我现在正在学习Rust。我想检查我对Rust中所有权的理解。我对递归结构中的所有权和借用概念感到困惑。我在rustbyexample.com看到了这段代码。
// Allow Cons and Nil to be referred to without namespacing
use List::{Cons, Nil};
// A linked list node, which can take on any of these two variants
enum List {
// Cons: Tuple struct that wraps an element and a pointer to the next node
Cons(u32, Box<List>),
// Nil: A node that signifies the end of the linked list
Nil,
}
// Methods can be attached to an enum
impl List {
// Create an empty list
fn new() -> List {
// `Nil` has type `List`
Nil
}
// Consume a list, and return the same list with a new element at its front
fn prepend(self, elem: u32) -> List {
// `Cons` also has type List
Cons(elem, Box::new(self))
}
// Return the length of the list
fn len(&self) -> u32 {
// `self` has to be matched, because the behavior of this method
// depends on the variant of `self`
// `self` has type `&List`, and `*self` has type `List`, matching on a
// concrete type `T` is preferred over a match on a reference `&T`
match *self {
// Can't take ownership of the tail, because `self` is borrowed;
// instead take a reference to the tail
Cons(_, ref tail) => 1 + tail.len(),
// Base Case: An empty list has zero length
Nil => 0
}
}
// Return representation of the list as a (heap allocated) string
fn stringify(&self) -> String {
match *self {
Cons(head, ref tail) => {
// `format!` is similar to `print!`, but returns a heap
// allocated string instead of printing to the console
format!("{}, {}", head, tail.stringify())
},
Nil => {
format!("Nil")
},
}
}
}
fn main() {
// Create an empty linked list
let mut list = List::new();
// Append some elements
list = list.prepend(1);
list = list.prepend(2);
list = list.prepend(3);
// Show the final state of the list
println!("linked list has length: {}", list.len());
println!("{}", list.stringify());
}
如何可视化此代码的堆栈和堆?
从我所学到的,
prepend
拥有 list 的所有权,分配 heap 中的空间并将列表移动到 heap。当 prepend
完成后,它会将新创建的列表移动(转让所有权)给外部变量。这种可视化是否正确?
首先,List::new 返回 Nil,因此堆栈将包含 Nil。
在执行 list.prepend(1) 后,Nil 将位于堆中的地址 0x0000(假设),堆栈将包含 Cons(1,0x0000)。
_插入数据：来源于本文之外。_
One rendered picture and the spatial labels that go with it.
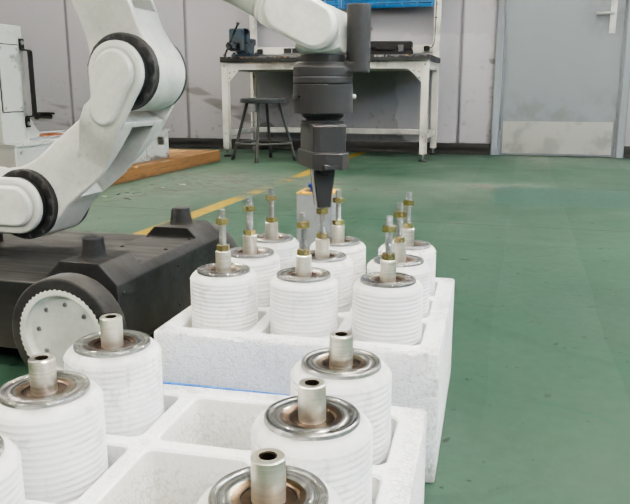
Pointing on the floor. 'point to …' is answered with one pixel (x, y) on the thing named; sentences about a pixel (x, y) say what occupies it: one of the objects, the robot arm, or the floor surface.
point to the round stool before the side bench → (259, 127)
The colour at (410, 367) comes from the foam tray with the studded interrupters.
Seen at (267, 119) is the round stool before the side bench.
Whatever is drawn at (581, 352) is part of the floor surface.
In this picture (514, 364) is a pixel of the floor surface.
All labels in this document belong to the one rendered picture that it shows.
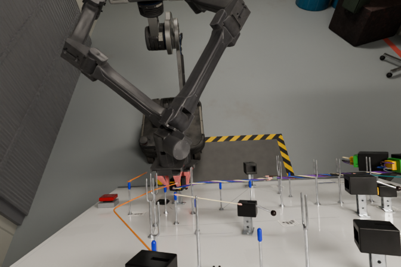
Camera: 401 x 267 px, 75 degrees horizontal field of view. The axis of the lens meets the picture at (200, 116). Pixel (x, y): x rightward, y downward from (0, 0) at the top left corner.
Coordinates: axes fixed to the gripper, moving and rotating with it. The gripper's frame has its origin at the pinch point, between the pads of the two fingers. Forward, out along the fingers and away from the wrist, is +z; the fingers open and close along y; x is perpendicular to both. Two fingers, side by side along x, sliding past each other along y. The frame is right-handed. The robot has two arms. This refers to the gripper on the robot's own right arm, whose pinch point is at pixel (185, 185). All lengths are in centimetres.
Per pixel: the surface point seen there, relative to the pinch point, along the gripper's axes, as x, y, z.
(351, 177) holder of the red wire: -17, 53, -9
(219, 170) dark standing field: 120, -7, 36
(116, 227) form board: -33.3, -9.9, -1.5
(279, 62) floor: 248, 56, -58
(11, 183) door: 52, -145, 20
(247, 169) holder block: 17.3, 23.0, -0.1
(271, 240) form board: -36.2, 30.3, -1.8
在执行 list.prepend(2) 后,Cons(1,0x0000) 将位于堆中的地址 0x00002(假设),堆栈将包含 Cons(2,0x0002)。
在执行 list.prepend(3) 后,Cons(2,0x0002) 将位于堆中的地址 0x00004(假设),堆栈将包含 Cons(3,0x0004)。
现在,谁拥有 Cons(1,0x0000) 的所有权?Cons(2,0x0002) 是否拥有 Cons(1,0x0000) 的所有权?堆中的变量是否允许拥有资源所有权?
从这段代码中可以看出,在堆中的变量可能拥有资源所有权,因此如果 Rust 反分配该变量,则会同时反分配资源。这是正确的吗?